You do realize that those epa regulations made much better stoves.  I understand you don't give a crap about the environment and that is your prerogative.  But by burning cleaner that means your chimney is cleaner and has much less chance of a chimney fire.  They also burn efficiently which means more heat out of each piece of wood.   If you don't like cat stoves don't get one get a tube style stove they are generally cheaper and the good ones are a little easier to maintain than most cat stoves.  But most of the biggest modern stoves have cats.   Yes there are still some epa exempt stoves out there but they generally are not very good stoves.  All of the good manufacturers have switched over and are selling compliant stoves.  As far as not wanting to clean the glass burn it correctly and you wont have to


----------



## jeff_t (Aug 15, 2015)

bholler said:


> Yes there are still some epa exempt stoves out there but they generally are not very good stoves.  All of the good manufacturers have switched over and are selling compliant stoves.



I think the OP experienced this with the Ashley circulator  If someone really wants a smoke dragon, they need to look for a solid, old stove. 

EPA regs have been a blessing to wood burners.


----------



## bholler (Aug 15, 2015)

jeff_t said:


> If someone really wants a smoke dragon, they need to look for a solid, old stove.


Yes there are some good old stoves out there for sure some of them like mine can even burn pretty cleanly.  And although i love my old stove when i have the funds i will replace it with a bigger cleaner stove for sure


----------



## claydogg84 (Aug 15, 2015)

I've got a Vermont Castings Defiant you can buy, but you've got to come pick it up in Dutchess County, NY. $350, PM me for details and pictures.


----------



## ruffrider (Aug 15, 2015)

Okay since everyone has been talking about epa stoves, let's try this.  Let's assume for a minute I wanted a wood stove that could handle let's say 22" logs, my downstairs is insulated, 6-8"piping, "EPA cert"  heats up to let's say 2200 Sq ft that's including two floors, has no glass, can burn some wet wood, doesnt let all the heat go up the pipe, strong reliable, no cat convert, and can last up to easily 10 years, also $2000 or less.

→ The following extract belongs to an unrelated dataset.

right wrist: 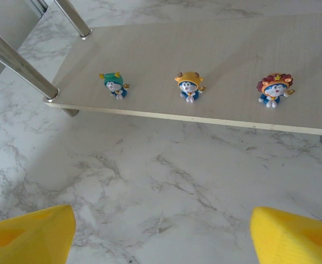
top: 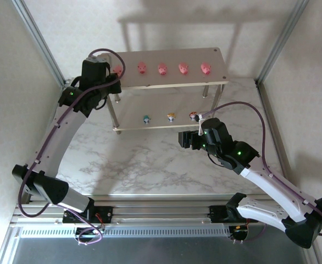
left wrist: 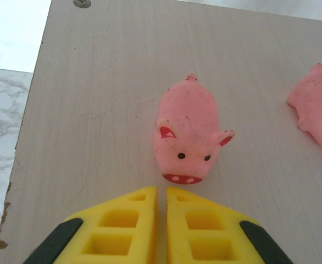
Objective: Place and organize the plastic toys onto the shelf
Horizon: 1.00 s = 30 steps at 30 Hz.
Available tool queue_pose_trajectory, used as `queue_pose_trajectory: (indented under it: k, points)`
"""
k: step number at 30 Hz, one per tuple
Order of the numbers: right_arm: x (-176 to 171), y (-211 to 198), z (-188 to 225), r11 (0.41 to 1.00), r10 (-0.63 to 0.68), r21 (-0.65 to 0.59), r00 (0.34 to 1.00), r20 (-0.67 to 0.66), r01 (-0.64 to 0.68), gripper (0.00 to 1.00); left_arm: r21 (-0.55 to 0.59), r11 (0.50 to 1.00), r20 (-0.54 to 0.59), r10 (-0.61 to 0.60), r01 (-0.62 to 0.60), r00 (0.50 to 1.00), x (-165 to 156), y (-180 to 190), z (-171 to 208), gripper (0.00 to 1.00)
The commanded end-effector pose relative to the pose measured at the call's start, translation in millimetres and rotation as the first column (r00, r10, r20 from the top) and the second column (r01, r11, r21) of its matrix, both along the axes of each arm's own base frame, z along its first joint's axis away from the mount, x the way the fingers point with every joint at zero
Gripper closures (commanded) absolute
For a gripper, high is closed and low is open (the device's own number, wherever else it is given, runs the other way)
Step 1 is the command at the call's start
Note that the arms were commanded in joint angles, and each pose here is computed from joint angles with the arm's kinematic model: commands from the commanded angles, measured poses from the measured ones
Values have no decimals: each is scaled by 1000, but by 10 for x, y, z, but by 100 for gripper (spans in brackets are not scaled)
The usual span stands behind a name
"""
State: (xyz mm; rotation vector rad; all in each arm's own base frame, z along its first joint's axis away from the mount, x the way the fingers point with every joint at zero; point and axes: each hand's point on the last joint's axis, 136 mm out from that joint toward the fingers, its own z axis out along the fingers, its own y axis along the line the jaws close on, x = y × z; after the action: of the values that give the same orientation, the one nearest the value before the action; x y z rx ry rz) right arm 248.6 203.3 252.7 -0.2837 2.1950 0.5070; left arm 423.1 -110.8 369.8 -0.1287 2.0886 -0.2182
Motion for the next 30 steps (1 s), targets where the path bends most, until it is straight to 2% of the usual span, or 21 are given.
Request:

What are my options????


----------



## bholler (Aug 15, 2015)

ruffrider said:


> can burn some wet wood



Ok you will not be happy with wet wood in any new stove.  And honestly you would be amazed by the difference in your old stove by burning good wood.  Any stove will burn wet stuff but non will do it well. 




ruffrider said:


> has no glass



You will be hard pressed to find a new stove with out glass but like i said before if you burn it right the glass will be clean.  




ruffrider said:


> 6-8"piping


Is it 6" or 8"




ruffrider said:


> doesnt let all the heat go up the pipe


That depends on how you burn it if you burn it wide open you will send allot of heat out of the stove no matter what stove it is.




ruffrider said:


> and can last up to easily 10 years


Just about any stove will easily do this unless you regularly over fire it.

The englander nc30 would probably be your best bet it only takes 20" logs though few new stoves take over 20"


----------



## Grisu (Aug 15, 2015)

Already mentioned: Englander 30NC, Drolet Myriad, Baltic, Legend or HT2000, Woodstock Ideal Steel in the base package and when you pick it up in Lebanon, NH. Jotul F55 with coupon of $300 should be close (~$2200). The Timberwolf 2300 and Osburn 2400 would be other options. You will have to check which ones of those handle 22" logs but all are ~3 cu ft in firebox size and should be able to heat moderately insulated 2000 sqft. For reference, I have a 2 cu ft insert and heat 1300 sqft in Chittenden County with it. Treated properly, all of those stoves should easily last 10 years. The Ideal Steel has a cat that may need replacement about every 5 to 8 years (~$200). 

However, it cannot be stressed enough: Any stove needs dry wood. Water does not burn. You may think that in a pre-EPA stove you can burn wet wood but what you actually do is boil the water from the splits and send it up the flue. You waste a ton of heat that could be used to warm your home. You said you burnt 10 cords last winter. Use dry wood and a modern stove and that will go down to 5 cords. No one could get me to spend all the time and labor to process 5 additional cords each year just because I don't like the "EPA-certified" label.


----------



## EatenByLimestone (Aug 15, 2015)

The 20" log didn't jive with my memory.  I went downstairs to my 30 and it'll take 22".  I know I've fit 24" logs diagonal on more than one occasion. 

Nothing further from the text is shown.